Back before the celebrity chefs set up stakes in Las Vegas, high rollers headed to the gourmet rooms found in every casino. Much like those restaurants, they took you away from the clamor of the slot machines and into a more elegant world.
The UNLV Digital Collection has an entire section devoted to historical menus, including those of the gourmet rooms. Nearly 1,700 images of old menus and a wealth of history can be found there.
The study says that gourmet rooms got their start in the early ’60s, focusing on French cuisine, seafood, Italian dishes or steak. The first, The Sultan’s Table at the Dunes, came before places such as the Delmonico at the Riviera, the Dome of the Sea at the Dunes, the Candlelight Room at the Flamingo, the Regency Room at the Sands, and Le Gourmet Room at the Tropicana. Chefs came from the Ritz in Paris and Savoy in London.
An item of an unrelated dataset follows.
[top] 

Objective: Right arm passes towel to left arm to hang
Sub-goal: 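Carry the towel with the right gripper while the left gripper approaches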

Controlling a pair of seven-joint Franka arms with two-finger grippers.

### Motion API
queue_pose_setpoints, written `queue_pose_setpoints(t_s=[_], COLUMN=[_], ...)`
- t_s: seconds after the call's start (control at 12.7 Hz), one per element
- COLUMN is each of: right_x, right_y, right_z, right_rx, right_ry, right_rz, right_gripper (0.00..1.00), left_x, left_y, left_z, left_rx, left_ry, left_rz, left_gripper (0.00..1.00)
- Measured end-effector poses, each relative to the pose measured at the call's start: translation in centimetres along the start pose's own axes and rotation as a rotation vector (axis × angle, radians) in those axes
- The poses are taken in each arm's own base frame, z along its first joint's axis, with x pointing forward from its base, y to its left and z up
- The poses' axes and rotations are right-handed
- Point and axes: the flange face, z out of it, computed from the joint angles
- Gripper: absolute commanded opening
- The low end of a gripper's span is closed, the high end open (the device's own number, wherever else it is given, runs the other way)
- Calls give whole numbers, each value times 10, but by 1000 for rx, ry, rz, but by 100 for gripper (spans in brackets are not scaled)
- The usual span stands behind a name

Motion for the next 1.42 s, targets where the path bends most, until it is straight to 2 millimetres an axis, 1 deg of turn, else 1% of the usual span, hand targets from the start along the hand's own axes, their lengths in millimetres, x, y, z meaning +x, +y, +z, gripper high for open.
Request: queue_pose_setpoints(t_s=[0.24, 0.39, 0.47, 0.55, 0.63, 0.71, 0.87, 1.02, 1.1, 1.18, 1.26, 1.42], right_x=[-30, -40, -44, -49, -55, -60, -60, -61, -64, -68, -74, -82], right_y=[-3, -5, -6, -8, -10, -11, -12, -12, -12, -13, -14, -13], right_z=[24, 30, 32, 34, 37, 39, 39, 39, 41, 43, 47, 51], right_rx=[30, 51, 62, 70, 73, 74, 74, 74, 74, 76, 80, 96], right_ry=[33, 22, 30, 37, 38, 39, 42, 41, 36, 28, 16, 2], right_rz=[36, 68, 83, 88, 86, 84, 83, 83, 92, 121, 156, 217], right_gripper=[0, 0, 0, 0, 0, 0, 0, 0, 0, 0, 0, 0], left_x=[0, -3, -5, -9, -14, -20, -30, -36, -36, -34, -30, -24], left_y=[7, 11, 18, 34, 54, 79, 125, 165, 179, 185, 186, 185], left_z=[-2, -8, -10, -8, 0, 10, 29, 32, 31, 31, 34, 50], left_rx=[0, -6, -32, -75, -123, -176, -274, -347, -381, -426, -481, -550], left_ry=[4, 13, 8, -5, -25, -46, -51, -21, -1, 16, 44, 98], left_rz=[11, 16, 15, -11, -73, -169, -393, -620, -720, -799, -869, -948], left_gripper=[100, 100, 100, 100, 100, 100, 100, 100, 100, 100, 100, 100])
The Sultan’s Table, which opened on March 4, 1961, was the first true gourmet room on the Strip, according to Classic Las Vegas, and at the time, "Diner's Club hailed it as America's finest and most beautiful new restaurant."
The menu here was designed to emulate Paris’ Fouquet with "La Menu Classique du Sultan" and a gold chord securing the menu spine. Renoir's "Moulin de la Galette" was on menu insert. The a la carte menu featured dishes for $7.50 to $24.
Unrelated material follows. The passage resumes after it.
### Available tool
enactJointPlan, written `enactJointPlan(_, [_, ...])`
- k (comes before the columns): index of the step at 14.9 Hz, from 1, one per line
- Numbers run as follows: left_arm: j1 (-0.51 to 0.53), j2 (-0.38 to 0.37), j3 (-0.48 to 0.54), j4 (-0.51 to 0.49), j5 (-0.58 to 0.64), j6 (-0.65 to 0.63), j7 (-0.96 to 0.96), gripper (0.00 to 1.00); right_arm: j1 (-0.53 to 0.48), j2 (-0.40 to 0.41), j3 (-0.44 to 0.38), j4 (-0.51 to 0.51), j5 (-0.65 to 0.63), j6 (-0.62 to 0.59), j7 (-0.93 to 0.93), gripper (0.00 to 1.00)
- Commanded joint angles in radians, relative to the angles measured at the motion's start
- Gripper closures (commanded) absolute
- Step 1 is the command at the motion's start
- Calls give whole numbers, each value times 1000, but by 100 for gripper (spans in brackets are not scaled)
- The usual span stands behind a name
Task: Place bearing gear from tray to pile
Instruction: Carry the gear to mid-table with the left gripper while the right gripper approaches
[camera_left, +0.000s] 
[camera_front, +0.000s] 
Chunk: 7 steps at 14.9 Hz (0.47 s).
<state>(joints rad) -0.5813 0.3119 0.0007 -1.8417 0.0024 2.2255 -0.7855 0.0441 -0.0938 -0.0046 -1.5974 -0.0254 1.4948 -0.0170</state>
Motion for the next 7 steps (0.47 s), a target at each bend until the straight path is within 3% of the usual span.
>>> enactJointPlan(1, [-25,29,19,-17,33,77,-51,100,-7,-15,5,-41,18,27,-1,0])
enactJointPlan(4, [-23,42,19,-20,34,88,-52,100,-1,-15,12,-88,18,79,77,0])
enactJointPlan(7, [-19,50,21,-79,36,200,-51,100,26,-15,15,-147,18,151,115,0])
Dunes’ owner Major Riddle designed the room after Villa Fontana in Mexico City. Arturo Romero's Magic Violins played and chef Jean Bertraneau came from Beverly Hills. Celebrities including Elizabeth Taylor and Richard Burton ordered their meals from here.
The Dunes’ other gourmet room was The Dome of the Sea, opened on June 12, 1965. Classic Las Vegas recalls that actor Cary Grant flew in for the opening. Milton M. Schwartz, the architect behind the Dunes’ Diamond of the Desert tower, designed the restaurant that featured seafood and a woman with long, blonde hair who played a golden harp while sitting on a seashell as she rotated in a figure eight in a pond in the center of the restaurant.
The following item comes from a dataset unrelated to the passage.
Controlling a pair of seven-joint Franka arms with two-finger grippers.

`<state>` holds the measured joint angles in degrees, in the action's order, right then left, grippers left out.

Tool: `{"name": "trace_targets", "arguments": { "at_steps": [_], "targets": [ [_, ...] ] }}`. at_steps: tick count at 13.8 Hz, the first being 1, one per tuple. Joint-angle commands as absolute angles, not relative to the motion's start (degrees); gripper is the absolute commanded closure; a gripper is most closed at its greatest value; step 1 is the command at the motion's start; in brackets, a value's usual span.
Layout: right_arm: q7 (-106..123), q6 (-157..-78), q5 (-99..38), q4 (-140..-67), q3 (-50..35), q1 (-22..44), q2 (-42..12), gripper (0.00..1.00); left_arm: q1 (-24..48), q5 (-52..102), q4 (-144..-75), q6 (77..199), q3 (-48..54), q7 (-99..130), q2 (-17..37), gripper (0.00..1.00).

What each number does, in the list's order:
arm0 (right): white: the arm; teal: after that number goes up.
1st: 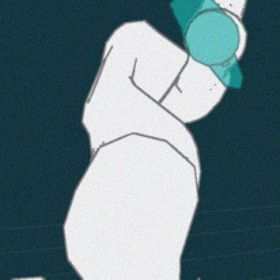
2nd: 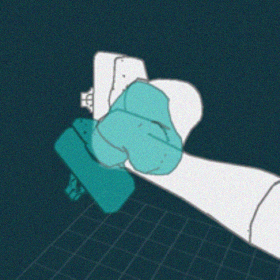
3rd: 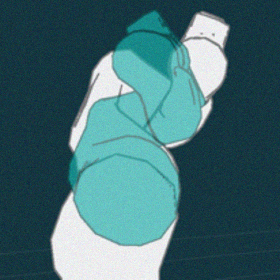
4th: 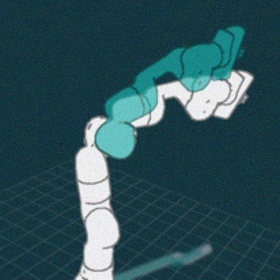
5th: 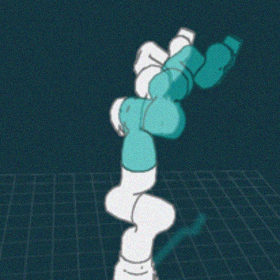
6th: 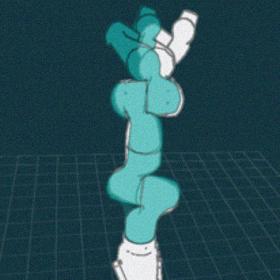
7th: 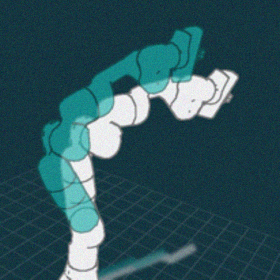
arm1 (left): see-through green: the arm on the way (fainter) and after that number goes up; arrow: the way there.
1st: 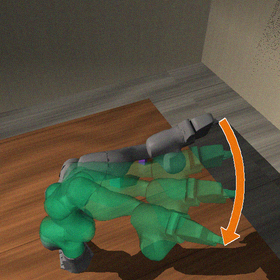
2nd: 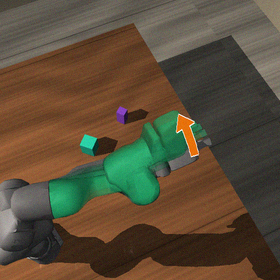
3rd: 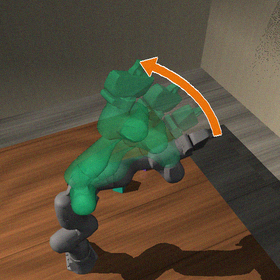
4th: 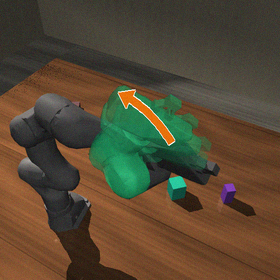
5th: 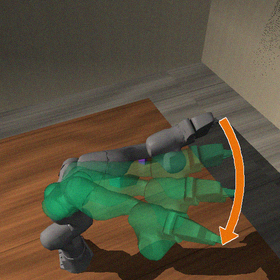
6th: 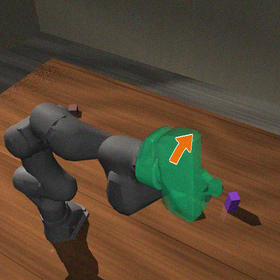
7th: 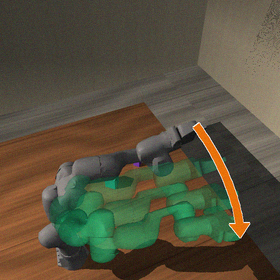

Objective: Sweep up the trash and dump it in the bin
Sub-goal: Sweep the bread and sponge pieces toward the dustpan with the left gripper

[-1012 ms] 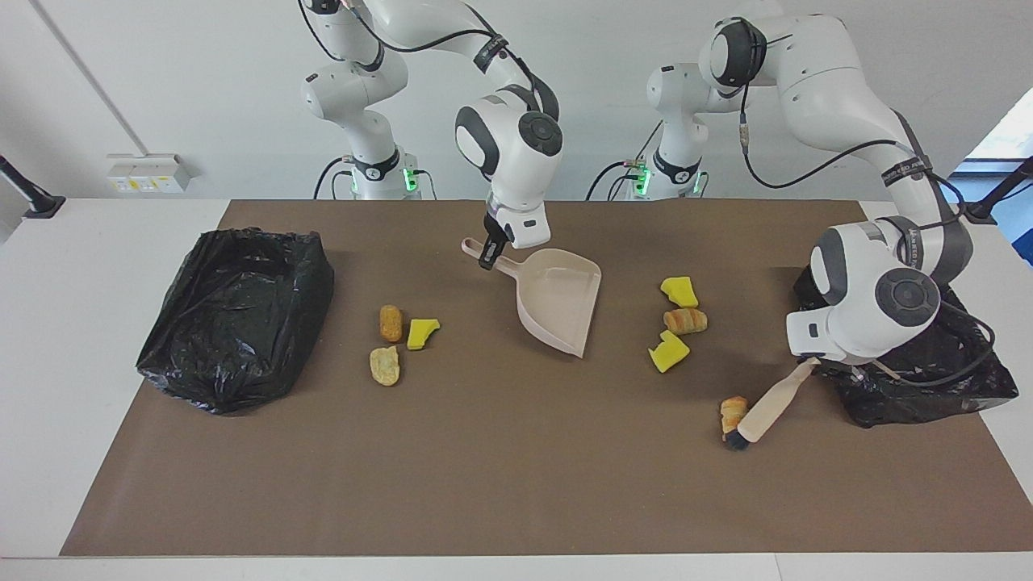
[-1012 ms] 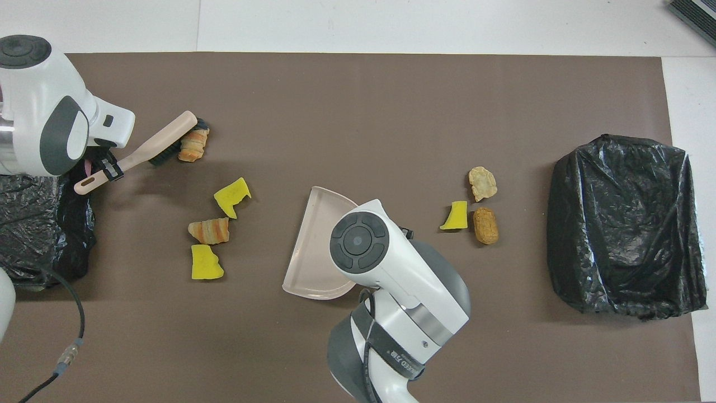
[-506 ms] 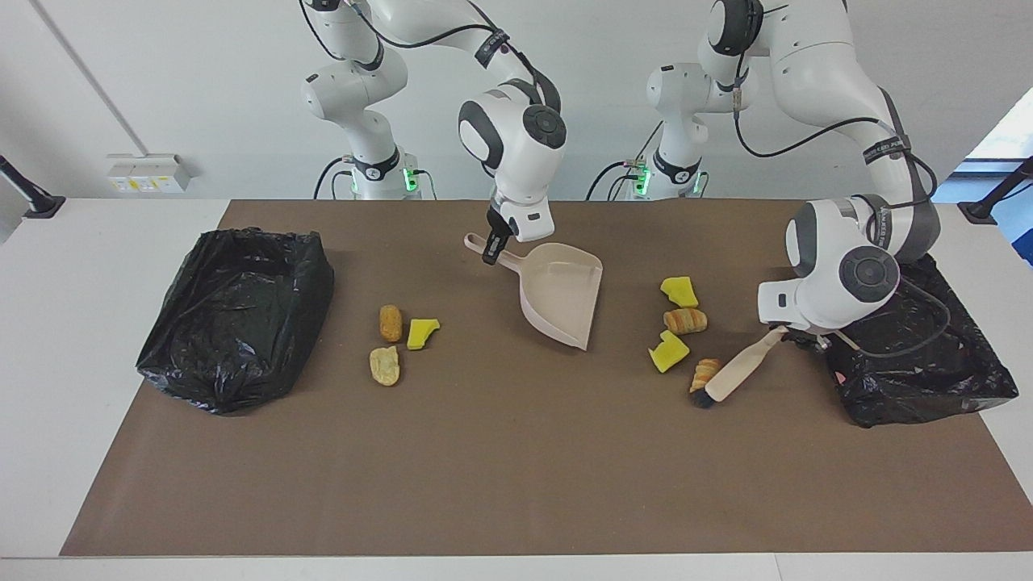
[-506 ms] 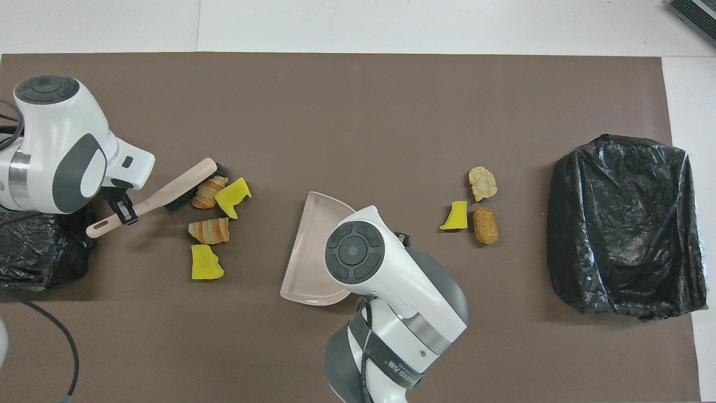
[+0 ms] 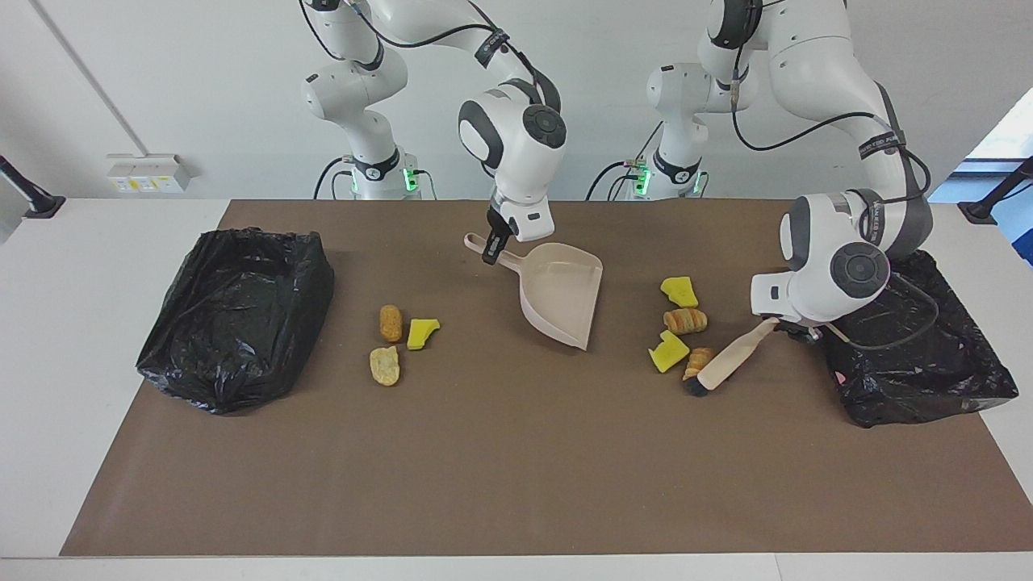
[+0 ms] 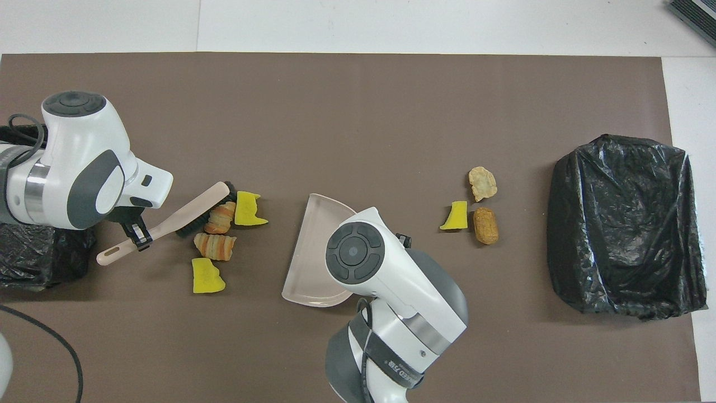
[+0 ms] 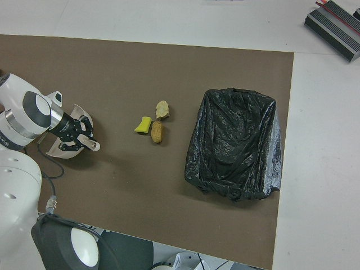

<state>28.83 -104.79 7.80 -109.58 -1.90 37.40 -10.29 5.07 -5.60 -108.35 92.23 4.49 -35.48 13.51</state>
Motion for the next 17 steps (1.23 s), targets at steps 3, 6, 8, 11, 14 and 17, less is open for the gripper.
{"name": "trace_targets", "arguments": {
  "at_steps": [3,6,8,11,14,17],
  "targets": [
    [33.14,-106.6,7.47,-111.88,-2.11,37.53,-9.32,1.0,5.54,1.13,-114.16,93.25,6.14,-15.34,10.03,1.0],
    [32.52,-107.84,7.38,-112.85,-2.11,38.41,-9.14,1.0,5.54,3.78,-119.07,98.24,10.09,-3.64,7.83,1.0],
    [27.97,-107.58,6.42,-112.94,-2.11,38.5,-8.88,1.0,5.45,3.87,-121.02,100.63,13.52,2.08,7.12,1.0],
    [24.44,-107.32,5.8,-112.94,-2.11,38.58,-8.79,1.0,5.45,5.89,-121.03,99.94,19.57,7.45,6.68,1.0],
    [24.35,-106.96,5.8,-112.94,-2.11,38.58,-8.79,1.0,5.36,5.98,-120.41,99.67,22.14,9.57,6.68,1.0],
    [24.35,-106.96,5.8,-112.94,-2.2,38.58,-8.79,1.0,7.2,5.98,-120.32,99.49,23.2,11.6,6.59,1.0]
  ]
}}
While the Flamingo opened the day after Christmas in 1946, Flamingo manager Chester Simms decided to install a gourmet room in 1961, bringing the Candlelight Room with its steaks and live Maine lobsters flown in daily from Boston. That shuttered in the late 1960s during the resort’s renovation.
The Sands’ Regency Room served classic French dishes such as tournedos Rossini, duckling a la orange and steak au poivre. The Delmonico, long before Emeril Lagasse’s restaurant at the Venetian, became the design standard with its biscuit-tufted booths at the Riviera.
But the creme de la creme was the Bacchanal Room, which opened at Caesars Palace when the resort debuted in 1966. "Guidebooks of the period advised visitors to allow at least three hours for the full dining experience at the Bacchanal, which included wine service from toga-clad waitresses." In fact, those goddesses would feed guests grapes, carry wine on their shoulders in carafes and even provide shoulder massages to the weary.
Now Caesars resurrected the name at its Bacchanal Buffet with its cornucopia of food.
Gourmet rooms still exist in Las Vegas. Michael’s Gourmet Room, which opened at the Barbary Coast 33 years ago, moved to South Point and still offers table side service in a red velvet tufted jewelry box of a room. And Downtown, head to Hugo’s Cellar at the Four Queens for that tuxedoed service and a rose handed out as ladies enter.